Kevin Borja. “Lost in the Sound: Exploring the anonymization and weaponization of NYC’s 311 System.” [video]

The project’s accompanying documentation and description included above.

the Project Abstract:

New York City has long been known as the ‘City that Never Sleeps.’ New York’s nightlife uses such as bars, clubs, food service, and recreation contributed to over $35 billion in economic output in 2016. However, that moniker and many of those uses have caused tension as reported through the City’s 311 system, referencing continual noise-related disputes between nightlife establishments and their residential neighbors who feel that their complaints are becoming lost in the sounds of the city.

However, 311 complaints can be, and are for the most part, anonymous. A user can make a complaint by making a phone call to 311 where an operator will make note of their accusations, then contact the corresponding city agency for further action if needed. Alternatively, a user can go onto the 311 website and write in their accusations without having provided any contact information.
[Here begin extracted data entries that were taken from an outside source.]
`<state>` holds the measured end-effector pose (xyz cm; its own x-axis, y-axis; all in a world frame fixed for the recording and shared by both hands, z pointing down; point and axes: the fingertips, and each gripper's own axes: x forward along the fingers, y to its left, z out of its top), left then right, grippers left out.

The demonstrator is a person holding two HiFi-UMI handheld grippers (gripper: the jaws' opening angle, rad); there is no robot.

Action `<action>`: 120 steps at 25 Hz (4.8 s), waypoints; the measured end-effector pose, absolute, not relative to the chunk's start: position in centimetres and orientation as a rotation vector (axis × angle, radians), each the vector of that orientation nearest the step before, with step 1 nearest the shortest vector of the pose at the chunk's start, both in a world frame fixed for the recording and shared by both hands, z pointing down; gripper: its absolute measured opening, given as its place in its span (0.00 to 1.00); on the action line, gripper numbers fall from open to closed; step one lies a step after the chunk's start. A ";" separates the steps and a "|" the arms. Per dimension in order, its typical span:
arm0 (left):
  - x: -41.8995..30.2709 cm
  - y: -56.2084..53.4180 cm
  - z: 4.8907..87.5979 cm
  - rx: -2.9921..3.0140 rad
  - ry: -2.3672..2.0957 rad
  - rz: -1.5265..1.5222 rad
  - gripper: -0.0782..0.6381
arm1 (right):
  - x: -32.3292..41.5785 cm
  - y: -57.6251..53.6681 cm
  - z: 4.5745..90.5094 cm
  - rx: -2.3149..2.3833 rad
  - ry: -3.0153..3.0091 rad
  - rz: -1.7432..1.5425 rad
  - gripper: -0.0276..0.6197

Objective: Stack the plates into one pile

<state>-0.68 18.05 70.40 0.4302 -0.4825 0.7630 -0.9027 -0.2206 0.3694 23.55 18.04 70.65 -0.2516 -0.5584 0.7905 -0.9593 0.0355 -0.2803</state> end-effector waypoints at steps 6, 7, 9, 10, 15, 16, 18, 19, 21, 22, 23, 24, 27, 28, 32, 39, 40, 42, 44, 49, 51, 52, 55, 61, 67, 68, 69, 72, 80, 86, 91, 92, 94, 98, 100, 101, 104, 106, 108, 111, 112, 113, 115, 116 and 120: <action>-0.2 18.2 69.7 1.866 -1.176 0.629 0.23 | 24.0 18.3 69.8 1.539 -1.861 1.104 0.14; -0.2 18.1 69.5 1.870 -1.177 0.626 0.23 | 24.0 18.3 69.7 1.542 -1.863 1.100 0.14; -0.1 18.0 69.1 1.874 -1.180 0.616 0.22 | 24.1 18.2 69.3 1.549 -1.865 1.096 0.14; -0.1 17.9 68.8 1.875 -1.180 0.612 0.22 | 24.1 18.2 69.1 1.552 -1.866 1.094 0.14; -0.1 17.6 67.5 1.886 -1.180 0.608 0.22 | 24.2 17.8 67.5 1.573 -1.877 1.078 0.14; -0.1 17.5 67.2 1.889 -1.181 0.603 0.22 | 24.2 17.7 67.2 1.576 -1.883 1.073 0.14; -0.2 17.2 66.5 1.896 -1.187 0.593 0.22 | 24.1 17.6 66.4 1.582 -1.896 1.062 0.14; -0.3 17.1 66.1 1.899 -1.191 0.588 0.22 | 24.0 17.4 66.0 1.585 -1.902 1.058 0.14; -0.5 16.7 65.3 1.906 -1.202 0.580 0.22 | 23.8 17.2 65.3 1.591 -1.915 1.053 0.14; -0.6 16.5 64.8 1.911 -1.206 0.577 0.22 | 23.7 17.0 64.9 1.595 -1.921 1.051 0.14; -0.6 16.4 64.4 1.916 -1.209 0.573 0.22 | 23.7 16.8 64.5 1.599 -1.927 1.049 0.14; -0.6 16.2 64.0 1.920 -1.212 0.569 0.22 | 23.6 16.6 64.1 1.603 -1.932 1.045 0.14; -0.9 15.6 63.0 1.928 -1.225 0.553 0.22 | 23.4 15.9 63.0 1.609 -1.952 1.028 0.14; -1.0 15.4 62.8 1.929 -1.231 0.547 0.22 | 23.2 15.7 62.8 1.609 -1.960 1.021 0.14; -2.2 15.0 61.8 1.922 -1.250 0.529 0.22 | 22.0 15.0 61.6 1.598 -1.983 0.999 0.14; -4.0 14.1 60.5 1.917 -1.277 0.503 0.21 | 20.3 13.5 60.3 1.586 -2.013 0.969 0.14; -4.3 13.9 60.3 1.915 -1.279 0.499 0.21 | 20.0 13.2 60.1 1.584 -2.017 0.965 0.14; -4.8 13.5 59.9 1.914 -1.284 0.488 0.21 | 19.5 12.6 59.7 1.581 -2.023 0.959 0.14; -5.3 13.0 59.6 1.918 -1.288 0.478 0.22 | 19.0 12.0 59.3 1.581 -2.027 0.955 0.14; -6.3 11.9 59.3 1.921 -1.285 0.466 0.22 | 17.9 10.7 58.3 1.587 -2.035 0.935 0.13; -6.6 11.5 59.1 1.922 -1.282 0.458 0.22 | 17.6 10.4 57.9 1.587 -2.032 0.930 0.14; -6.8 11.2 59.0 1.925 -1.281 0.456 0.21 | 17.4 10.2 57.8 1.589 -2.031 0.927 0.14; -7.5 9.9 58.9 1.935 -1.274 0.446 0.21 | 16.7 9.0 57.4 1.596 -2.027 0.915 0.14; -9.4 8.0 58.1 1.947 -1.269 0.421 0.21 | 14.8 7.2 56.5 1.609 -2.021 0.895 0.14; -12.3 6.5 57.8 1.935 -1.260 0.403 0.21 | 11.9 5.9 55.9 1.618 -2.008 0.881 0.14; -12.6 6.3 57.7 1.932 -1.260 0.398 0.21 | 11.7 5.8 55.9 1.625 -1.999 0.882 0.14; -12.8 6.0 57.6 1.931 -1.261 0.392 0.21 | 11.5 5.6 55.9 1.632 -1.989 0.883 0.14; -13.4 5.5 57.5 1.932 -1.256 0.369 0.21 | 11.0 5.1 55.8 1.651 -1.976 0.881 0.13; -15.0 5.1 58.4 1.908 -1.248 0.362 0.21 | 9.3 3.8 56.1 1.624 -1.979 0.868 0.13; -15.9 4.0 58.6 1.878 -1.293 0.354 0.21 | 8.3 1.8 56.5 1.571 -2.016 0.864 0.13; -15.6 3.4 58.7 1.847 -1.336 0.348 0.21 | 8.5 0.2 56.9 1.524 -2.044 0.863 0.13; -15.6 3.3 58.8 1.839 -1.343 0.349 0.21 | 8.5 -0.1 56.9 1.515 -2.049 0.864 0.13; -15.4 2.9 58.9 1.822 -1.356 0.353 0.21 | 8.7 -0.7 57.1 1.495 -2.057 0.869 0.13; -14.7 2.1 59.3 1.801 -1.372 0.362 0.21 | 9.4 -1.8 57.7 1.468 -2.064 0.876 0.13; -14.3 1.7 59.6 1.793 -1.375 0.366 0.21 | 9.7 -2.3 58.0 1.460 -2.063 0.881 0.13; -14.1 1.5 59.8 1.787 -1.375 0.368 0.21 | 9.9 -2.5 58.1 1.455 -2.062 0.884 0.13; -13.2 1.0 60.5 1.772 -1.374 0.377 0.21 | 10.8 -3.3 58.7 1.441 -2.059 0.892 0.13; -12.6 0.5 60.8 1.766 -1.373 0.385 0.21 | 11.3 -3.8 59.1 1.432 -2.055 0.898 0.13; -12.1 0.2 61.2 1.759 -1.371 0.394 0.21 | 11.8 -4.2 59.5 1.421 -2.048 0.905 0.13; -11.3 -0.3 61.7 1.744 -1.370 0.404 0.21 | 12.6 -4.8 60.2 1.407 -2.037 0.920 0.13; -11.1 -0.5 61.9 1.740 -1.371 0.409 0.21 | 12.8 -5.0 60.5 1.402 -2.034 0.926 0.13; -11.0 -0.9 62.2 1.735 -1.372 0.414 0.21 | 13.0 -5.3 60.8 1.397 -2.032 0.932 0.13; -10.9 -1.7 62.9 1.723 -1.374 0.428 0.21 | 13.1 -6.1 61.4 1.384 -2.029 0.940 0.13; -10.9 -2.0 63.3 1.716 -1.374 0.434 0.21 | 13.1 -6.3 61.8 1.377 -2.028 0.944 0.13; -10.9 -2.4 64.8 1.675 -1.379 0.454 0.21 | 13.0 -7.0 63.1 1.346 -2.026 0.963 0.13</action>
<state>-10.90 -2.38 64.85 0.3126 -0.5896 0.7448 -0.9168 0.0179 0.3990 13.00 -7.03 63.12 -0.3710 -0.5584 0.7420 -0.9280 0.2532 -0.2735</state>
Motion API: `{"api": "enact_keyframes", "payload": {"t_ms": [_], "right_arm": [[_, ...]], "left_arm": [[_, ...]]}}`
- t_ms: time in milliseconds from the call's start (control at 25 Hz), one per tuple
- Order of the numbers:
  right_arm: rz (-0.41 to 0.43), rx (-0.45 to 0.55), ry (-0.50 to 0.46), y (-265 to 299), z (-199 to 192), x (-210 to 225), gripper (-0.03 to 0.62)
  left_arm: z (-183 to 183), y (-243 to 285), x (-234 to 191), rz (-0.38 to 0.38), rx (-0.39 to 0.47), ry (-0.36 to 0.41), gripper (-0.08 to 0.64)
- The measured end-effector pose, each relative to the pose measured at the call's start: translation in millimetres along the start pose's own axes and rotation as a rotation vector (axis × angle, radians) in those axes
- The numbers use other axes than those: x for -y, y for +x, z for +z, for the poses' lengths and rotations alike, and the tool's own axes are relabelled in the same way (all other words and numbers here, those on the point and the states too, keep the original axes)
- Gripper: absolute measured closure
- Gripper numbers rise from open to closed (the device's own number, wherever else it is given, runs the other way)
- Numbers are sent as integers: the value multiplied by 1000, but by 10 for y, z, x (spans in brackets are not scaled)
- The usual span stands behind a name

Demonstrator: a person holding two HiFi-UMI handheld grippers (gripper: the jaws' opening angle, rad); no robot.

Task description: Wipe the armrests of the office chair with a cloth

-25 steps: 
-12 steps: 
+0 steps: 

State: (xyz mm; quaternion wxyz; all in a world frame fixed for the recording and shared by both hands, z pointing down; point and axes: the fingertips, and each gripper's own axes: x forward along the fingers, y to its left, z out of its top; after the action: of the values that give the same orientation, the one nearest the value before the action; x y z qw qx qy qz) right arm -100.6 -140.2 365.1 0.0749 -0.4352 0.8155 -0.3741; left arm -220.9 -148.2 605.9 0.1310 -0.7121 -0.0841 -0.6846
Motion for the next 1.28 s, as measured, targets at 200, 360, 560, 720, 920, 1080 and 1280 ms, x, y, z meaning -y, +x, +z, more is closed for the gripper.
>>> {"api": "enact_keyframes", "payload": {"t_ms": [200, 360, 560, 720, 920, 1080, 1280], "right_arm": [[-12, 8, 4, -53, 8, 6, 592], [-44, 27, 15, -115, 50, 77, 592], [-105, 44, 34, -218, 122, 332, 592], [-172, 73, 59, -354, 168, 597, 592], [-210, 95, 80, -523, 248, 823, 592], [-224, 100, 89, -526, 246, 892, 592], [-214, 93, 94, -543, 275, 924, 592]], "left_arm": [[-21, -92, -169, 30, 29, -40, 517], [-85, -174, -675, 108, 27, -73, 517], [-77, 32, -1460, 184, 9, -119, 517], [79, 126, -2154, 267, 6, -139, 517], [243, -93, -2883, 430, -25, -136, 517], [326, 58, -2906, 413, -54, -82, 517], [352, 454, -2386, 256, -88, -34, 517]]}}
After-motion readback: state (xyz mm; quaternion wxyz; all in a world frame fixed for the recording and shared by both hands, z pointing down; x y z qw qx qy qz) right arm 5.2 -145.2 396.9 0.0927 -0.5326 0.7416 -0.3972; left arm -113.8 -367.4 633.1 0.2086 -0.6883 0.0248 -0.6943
There are little to no ramifications for the party that reports a violation, but there can be great economic losses for business receiving the complaints, even when the complaints are unsubstantiated.

Nightlife venues in New York City began to see an increase in policing as a result of the Mayor Giuliani’s “Quality of Life” campaign in the 1990s. One initiative that was developed under this premise was the “Multi-Agency Response to Community Hotspots” program, commonly known as MARCH. MARCH is a concerted effort by the New York Police Department (NYPD), Fire Department (FDNY), Department of Health (DoHMH), Department of Buildings (DOB), Department of Environmental Protection, and the State Liquor Authority (SLA) to respond to nightlife venues that have been reported as problematic through the City’s 311 system.

If agencies respond, a MARCH intervention results in representatives from the aforementioned agencies entering a venue with heavy tactical gear who will then issue fines, often unrelated to the initial complaint. Other than 311 data, it’s largely unknown how to determine whether a venue will receive a MARCH intervention, as evidenced by the “black box” of information held by NYPD.

‘Lost in the Sound’ is an multimedia exploration of how human sensing of noise and anonymization of 311 data can be used to alter our ability to interact with the city.